**Work required**
Transcribe the listing below exactly, without pictures.
*** Dataset extract ***
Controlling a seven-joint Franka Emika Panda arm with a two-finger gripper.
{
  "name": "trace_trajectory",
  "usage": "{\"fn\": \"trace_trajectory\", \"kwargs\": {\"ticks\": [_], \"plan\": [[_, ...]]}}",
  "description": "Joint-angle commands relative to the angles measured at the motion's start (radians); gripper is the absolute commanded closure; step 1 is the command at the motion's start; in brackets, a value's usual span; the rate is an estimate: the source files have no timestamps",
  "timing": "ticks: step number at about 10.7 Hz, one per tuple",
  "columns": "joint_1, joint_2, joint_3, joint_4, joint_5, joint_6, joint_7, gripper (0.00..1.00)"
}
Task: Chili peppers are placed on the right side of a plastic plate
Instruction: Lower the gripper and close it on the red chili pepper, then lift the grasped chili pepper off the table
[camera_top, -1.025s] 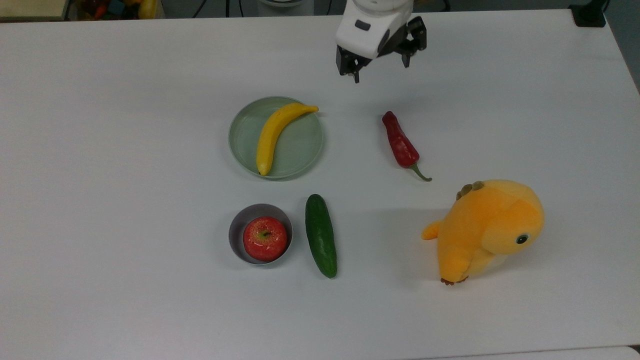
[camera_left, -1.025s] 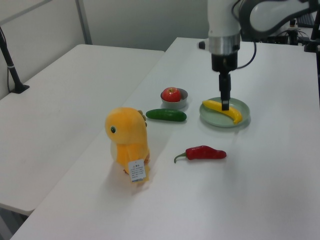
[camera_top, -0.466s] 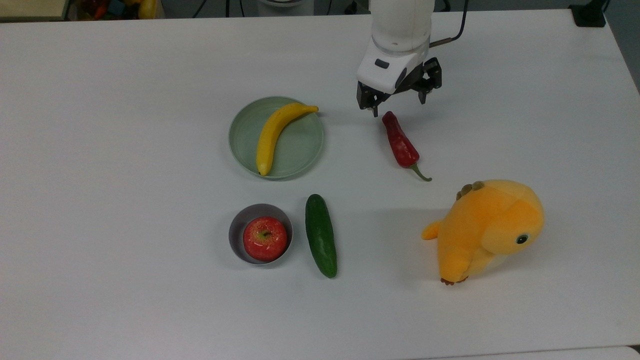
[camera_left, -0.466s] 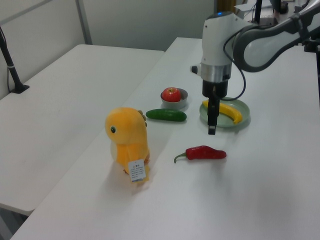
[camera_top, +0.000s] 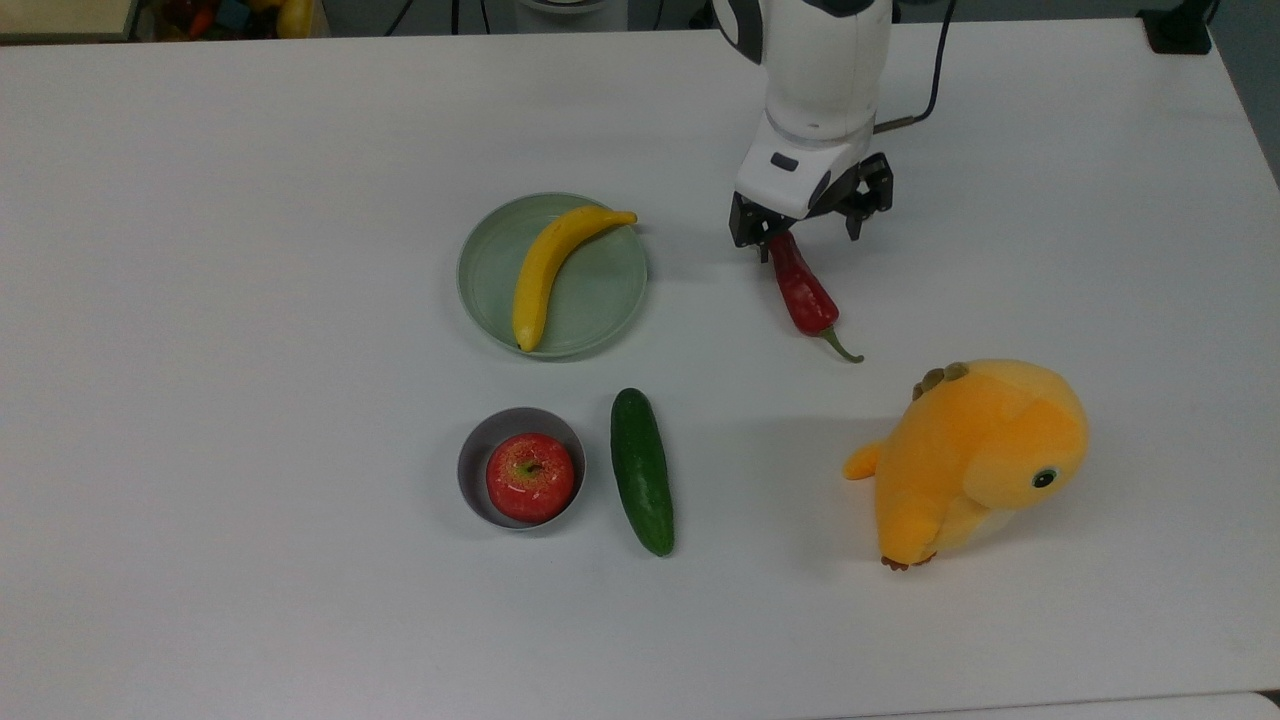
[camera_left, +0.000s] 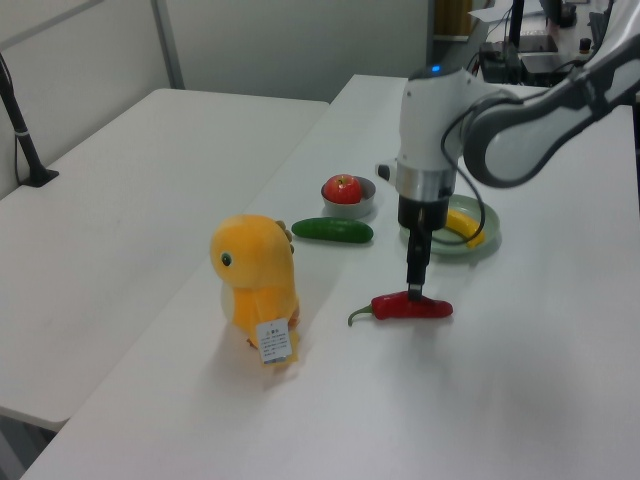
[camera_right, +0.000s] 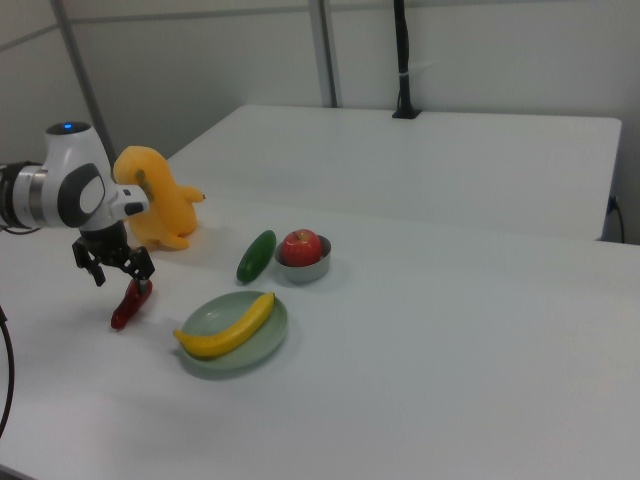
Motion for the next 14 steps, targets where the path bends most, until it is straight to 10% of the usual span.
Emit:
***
**Your solution**
Controlling a seven-joint Franka Emika Panda arm with a two-finger gripper.
{
  "name": "trace_trajectory",
  "usage": "{\"fn\": \"trace_trajectory\", \"kwargs\": {\"ticks\": [_], \"plan\": [[_, ...]]}}",
  "description": "Joint-angle commands relative to the angles measured at the motion's start (radians); gripper is the absolute commanded closure; step 1 is the command at the motion's start; in brackets, a value's usual span; the rate is an estimate: the source files have no timestamps",
  "timing": "ticks: step number at about 10.7 Hz, one per tuple",
  "columns": "joint_1, joint_2, joint_3, joint_4, joint_5, joint_6, joint_7, gripper (0.00..1.00)"
}
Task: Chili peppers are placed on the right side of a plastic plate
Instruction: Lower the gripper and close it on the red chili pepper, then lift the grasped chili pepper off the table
[camera_top, -1.025s] 
[camera_left, -1.025s] 
[camera_top, -0.466s] 
[camera_left, -0.466s] 
[camera_top, +0.000s] 
[camera_left, +0.000s] 
[camera_right, +0.000s] 
Motion for the next 14 steps, targets where the path bends most, until it is straight to 10% of the usual span.
Emit:

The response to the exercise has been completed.